15 juin 2020

Le coronavirus a fait resurgir certains vices de notre économie







La théorie des avantages comparatifs, fondée sur la doctrine du libre échange, a poussé l’économie française à se spécialiser dans les productions jugées les plus rentables, et à importer celles qui le sont moins. Ce choix stratégique industriel  a rendu notre système économique fortement dépendant à l’égard de certains biens fabriqués par la Chine et par l’Inde, notamment les médicaments.

Au nom de la rentabilité à court terme, notre économie s’est ainsi progressivement orientée dans le commerce international à flux tendus, préférant importer et préférant aussi faire faire, plutôt que faire. Cette stratégie des flux tendus, remplaçant celle du stockage et encourageant les délocalisations, a laissé notre dispositif sanitaire dépourvu en masques, en tests, en blouses et en appareils respiratoires.

A ces choix stratégiques internationaux, s’ajoute celui du choix de la réduction des dépenses publiques et des impôts appliquée par nos gouvernements successifs. Cette réduction des moyens dans les services publics et plus particulièrement dans les hôpitaux, a contribué à l’affaiblissement de notre système de santé, le rendant ainsi très vulnérable face aux risques sanitaires de grande envergure. Malgré cette dégradation, grâce à l’engagement sans relâche des  personnels soignants, il a pu toutefois contenir l’épidémie. L’engagement exemplaire  de ces personnels,  a démontré à la population, que la santé a été trop longtemps considérée comme un coût que l’on peut réduire au même titre que celui d’un produit.

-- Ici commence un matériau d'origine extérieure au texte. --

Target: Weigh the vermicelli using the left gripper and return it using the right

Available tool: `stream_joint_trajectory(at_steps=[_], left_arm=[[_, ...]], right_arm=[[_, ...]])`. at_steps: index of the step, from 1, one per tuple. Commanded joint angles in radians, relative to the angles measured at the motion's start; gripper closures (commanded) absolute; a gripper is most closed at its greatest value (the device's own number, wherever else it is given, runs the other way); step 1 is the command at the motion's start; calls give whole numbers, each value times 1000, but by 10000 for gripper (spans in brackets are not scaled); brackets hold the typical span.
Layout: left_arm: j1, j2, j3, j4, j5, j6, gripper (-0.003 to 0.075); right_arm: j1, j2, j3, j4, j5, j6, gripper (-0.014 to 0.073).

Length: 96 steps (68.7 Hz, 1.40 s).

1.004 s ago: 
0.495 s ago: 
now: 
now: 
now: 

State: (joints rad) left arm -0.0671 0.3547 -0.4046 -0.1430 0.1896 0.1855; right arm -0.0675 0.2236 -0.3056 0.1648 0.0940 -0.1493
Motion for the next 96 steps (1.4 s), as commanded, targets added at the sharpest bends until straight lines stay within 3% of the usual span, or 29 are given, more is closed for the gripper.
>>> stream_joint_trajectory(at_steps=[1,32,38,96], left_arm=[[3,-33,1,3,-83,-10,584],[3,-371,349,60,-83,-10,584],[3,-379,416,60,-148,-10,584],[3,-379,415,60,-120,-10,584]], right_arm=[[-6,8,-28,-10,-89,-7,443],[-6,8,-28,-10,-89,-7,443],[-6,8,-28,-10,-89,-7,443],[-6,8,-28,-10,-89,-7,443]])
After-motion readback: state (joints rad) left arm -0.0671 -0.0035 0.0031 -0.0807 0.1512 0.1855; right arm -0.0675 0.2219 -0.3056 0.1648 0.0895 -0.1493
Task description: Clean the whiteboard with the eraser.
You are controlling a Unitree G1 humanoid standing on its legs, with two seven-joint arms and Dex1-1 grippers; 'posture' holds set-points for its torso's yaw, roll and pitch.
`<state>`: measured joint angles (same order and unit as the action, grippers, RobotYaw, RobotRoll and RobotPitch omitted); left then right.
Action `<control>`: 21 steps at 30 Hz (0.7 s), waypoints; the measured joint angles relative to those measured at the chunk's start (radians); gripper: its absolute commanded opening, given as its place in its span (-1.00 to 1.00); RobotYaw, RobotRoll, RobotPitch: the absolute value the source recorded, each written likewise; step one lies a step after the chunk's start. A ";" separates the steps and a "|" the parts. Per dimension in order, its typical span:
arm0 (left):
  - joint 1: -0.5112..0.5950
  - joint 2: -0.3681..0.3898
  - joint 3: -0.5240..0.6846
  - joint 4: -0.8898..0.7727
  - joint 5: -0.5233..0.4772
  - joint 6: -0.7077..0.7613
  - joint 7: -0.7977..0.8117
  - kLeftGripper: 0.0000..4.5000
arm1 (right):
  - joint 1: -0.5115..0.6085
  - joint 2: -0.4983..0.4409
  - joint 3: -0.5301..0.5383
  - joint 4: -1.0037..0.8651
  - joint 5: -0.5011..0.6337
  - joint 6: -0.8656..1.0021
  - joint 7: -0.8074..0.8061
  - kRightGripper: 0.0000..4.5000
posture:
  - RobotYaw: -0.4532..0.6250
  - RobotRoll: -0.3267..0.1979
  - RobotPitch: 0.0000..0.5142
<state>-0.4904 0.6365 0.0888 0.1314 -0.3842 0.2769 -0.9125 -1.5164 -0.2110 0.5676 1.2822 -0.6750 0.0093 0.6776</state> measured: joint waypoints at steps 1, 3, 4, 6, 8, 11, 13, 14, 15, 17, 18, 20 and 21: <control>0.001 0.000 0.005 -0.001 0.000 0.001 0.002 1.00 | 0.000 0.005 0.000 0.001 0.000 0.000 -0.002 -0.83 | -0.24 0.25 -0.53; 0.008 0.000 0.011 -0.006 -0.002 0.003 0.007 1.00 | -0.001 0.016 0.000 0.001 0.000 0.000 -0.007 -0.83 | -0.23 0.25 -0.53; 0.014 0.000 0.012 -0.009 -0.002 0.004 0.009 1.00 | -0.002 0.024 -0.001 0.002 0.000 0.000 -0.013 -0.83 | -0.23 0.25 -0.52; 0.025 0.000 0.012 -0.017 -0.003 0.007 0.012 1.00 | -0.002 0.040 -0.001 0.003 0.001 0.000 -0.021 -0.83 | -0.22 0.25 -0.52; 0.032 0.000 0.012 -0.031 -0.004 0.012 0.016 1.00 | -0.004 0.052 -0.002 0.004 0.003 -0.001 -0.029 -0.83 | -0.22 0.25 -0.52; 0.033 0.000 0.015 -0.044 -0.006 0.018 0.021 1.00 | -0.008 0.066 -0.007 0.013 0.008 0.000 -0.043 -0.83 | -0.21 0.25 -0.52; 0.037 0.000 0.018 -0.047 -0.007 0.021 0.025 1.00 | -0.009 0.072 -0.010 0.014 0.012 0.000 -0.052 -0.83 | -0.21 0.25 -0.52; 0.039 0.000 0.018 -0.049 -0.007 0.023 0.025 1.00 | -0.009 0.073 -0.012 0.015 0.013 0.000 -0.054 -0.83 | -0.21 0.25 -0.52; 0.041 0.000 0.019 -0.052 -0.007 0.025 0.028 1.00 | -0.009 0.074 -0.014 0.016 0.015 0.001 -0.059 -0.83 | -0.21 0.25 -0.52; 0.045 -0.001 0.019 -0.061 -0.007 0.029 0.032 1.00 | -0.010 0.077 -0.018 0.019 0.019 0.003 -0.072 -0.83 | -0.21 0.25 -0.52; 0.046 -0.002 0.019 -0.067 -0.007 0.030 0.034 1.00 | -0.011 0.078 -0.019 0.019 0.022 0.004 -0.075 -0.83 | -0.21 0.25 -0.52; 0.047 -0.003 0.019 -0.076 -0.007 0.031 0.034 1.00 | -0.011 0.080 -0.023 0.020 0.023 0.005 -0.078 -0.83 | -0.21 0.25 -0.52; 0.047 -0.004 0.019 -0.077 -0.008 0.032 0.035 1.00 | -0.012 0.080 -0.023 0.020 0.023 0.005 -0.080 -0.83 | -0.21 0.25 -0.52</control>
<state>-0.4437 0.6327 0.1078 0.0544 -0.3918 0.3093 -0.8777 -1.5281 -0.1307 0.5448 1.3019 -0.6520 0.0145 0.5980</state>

Leur engagement a prouvé aussi, qu’avec moins d’impôts, les hôpitaux ont donc moins de  moyens médicaux pour sauver des vies en période de crise sanitaire grave.

Il a fallu vivre une crise pandémique pour percevoir ces vices économiques nuisibles à notre dispositif sanitaire. C’est pourquoi notre système de santé, ne doit plus être géré selon un mode de gouvernance managériale préférant l’efficience à l’efficacité des soins. Il doit  désormais être administré selon un mode de gouvernance médicale dans laquelle le soin retrouve toute sa dimension humaine.

A côté de ces vices économiques, la crise du coronavirus a fait apparaître d’autres vices. Elle a mis en lumière des métiers qui sont restés trop longtemps dans l’ombre tels que : les soignants, les éboueurs, les livreurs, les caissières des supermarchés, les personnels des Ephad, les agriculteurs locaux et les chercheurs, que notre économie reconnaît et rémunère si mal. Tous ces métiers qui étaient hier invisibles, font aujourd’hui,  l’objet dans l’opinion publique d’une reconnaissance unanime. Il a fallu une épidémie de Covid-19, pour s’apercevoir qu’ils sont indispensables pour notre santé, indispensables pour le fonctionnement de notre économie en pleine récession, et indispensables pour notre vie quotidienne.

Or, cette prise de conscience ne doit surtout pas s’arrêter après la disparition du virus.

C’est pourquoi, il faudra repenser la hiérarchie sociale de ces métiers à partir de leur utilité plutôt qu’à partir de leur productivité. La reconnaissance de ces professions ne peut se satisfaire seulement d’applaudissements et de grands discours. Elle doit se traduire par une valorisation salariale fondée sur une nouvelle grille salariale de ces métiers. Celle-ci ne pourra se faire qu’au prix de  transformations sociales et économiques conséquentes.
Sortir  de cette épreuve, nécessite donc de  changer ces vices en vertus en déconfinant notre économie de la rentabilité à court terme, afin qu’elle puisse faire face à d’autres périls et qu’elle puisse aussi mieux les anticiper.